Work task
Look at every line of the material and count the ones holding the word "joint". The answer is the number only.

■ ■ ■ ■ ■ ■ ■

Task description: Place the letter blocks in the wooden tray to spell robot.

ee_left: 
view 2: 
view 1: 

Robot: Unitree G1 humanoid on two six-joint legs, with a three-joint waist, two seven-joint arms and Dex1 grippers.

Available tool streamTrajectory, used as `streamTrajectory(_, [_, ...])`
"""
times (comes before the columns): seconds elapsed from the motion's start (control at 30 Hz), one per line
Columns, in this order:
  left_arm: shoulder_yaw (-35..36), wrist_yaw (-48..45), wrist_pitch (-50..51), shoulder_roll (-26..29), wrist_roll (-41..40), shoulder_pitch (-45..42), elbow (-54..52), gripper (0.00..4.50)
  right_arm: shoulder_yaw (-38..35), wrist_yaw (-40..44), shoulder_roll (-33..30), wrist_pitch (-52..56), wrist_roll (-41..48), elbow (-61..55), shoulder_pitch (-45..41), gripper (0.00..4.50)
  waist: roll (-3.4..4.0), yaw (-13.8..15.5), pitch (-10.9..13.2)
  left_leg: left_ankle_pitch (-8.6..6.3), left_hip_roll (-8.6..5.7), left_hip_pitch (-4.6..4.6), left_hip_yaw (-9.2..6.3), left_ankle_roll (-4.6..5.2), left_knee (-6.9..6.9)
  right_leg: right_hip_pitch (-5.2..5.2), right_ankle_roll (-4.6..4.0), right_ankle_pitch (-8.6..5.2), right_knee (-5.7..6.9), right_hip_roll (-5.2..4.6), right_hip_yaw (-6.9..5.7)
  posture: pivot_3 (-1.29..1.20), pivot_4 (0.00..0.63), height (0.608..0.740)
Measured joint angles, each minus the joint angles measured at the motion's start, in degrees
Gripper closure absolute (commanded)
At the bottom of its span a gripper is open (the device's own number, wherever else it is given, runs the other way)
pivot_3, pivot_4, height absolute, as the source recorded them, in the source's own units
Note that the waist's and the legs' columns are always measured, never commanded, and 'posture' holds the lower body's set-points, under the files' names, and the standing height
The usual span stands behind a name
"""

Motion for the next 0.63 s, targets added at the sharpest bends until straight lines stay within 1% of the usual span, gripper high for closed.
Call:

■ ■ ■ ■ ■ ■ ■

Response to the task
2